WHAT TO DO: Using the material below, tally each line with the string "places" and report only the total.

[[ DATA PROVIDED open ]]

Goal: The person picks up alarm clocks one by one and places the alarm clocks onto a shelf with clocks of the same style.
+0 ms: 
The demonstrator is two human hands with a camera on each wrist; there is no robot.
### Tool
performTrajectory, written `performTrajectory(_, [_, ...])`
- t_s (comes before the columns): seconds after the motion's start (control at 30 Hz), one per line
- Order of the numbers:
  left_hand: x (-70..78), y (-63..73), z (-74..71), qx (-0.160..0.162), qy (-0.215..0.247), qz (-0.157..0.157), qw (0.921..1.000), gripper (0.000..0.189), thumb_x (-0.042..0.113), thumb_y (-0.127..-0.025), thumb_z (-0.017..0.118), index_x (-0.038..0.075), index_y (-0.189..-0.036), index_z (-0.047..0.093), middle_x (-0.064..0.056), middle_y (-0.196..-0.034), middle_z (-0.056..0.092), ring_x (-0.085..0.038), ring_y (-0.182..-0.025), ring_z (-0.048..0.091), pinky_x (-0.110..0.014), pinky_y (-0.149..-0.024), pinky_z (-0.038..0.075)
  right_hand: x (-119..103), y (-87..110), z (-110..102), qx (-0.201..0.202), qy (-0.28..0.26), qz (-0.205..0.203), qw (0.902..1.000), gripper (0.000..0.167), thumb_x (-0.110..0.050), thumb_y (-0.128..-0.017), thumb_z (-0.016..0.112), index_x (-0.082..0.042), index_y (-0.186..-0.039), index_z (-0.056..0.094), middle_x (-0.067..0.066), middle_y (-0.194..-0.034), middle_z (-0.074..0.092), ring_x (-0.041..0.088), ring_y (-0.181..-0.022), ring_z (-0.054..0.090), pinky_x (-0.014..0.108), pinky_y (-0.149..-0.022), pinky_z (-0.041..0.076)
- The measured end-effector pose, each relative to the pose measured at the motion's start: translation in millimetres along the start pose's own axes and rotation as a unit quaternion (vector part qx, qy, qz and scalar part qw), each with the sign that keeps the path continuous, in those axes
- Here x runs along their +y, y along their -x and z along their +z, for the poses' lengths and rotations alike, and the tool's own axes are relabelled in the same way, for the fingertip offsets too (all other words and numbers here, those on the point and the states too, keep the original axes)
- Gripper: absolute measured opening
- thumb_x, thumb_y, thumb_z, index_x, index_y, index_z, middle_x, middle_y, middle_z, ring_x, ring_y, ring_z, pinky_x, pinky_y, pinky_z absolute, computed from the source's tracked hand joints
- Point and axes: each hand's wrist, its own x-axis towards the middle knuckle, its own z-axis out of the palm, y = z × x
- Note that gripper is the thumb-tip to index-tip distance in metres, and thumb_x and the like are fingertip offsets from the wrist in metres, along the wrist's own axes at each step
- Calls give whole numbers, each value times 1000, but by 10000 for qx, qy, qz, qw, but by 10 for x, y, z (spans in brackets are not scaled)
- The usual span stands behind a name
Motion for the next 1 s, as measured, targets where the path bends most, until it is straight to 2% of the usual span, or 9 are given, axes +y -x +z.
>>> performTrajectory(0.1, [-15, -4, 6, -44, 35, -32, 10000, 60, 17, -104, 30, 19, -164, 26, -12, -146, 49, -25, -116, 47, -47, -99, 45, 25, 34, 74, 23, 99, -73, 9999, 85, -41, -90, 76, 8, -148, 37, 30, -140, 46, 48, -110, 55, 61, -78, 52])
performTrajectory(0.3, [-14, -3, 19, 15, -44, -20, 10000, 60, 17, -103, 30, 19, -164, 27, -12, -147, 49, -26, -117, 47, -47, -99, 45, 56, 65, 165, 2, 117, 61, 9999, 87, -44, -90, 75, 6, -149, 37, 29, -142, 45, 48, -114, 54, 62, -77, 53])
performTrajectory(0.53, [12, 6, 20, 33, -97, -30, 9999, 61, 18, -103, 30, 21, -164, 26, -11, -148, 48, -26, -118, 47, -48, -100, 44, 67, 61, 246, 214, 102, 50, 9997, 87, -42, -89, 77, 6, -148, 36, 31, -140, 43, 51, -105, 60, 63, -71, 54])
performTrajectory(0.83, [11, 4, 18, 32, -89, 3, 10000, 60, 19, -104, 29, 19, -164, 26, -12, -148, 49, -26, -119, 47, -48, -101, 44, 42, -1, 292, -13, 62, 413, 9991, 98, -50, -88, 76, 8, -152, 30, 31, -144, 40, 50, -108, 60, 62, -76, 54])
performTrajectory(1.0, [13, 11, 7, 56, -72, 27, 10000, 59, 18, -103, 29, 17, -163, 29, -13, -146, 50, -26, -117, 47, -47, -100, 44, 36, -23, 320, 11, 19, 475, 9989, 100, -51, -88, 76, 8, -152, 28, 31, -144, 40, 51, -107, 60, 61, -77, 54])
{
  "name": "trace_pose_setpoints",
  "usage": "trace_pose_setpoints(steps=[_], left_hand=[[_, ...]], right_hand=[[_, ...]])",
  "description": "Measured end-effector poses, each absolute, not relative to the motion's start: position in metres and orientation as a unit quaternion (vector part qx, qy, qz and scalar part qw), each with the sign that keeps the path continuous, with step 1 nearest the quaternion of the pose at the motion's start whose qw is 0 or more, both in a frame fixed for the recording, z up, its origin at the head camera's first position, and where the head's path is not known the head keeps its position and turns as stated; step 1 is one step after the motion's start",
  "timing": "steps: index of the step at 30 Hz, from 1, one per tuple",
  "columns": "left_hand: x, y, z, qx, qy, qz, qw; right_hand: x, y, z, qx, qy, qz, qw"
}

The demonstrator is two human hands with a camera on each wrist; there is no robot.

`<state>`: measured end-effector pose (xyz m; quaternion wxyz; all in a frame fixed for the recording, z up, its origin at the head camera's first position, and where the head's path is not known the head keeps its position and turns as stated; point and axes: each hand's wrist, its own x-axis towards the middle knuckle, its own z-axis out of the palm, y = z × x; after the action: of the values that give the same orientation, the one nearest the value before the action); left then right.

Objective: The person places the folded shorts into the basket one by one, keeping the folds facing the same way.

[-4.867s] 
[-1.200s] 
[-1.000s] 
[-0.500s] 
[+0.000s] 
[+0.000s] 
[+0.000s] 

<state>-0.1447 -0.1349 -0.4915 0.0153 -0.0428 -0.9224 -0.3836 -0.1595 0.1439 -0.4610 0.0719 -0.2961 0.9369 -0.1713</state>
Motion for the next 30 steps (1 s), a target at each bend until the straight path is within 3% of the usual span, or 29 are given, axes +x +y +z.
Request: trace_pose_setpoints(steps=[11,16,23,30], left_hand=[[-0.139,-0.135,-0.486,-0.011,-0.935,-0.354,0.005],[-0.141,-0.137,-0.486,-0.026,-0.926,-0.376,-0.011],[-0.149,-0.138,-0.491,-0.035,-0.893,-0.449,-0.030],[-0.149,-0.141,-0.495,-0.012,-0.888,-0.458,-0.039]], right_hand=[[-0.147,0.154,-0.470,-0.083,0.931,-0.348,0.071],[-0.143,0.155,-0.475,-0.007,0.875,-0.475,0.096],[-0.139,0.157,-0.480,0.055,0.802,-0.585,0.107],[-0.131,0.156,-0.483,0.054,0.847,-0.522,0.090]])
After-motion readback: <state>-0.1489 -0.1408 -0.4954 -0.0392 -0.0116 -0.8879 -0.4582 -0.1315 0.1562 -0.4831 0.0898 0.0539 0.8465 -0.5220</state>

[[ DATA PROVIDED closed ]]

SOLVED EXERCISE: 2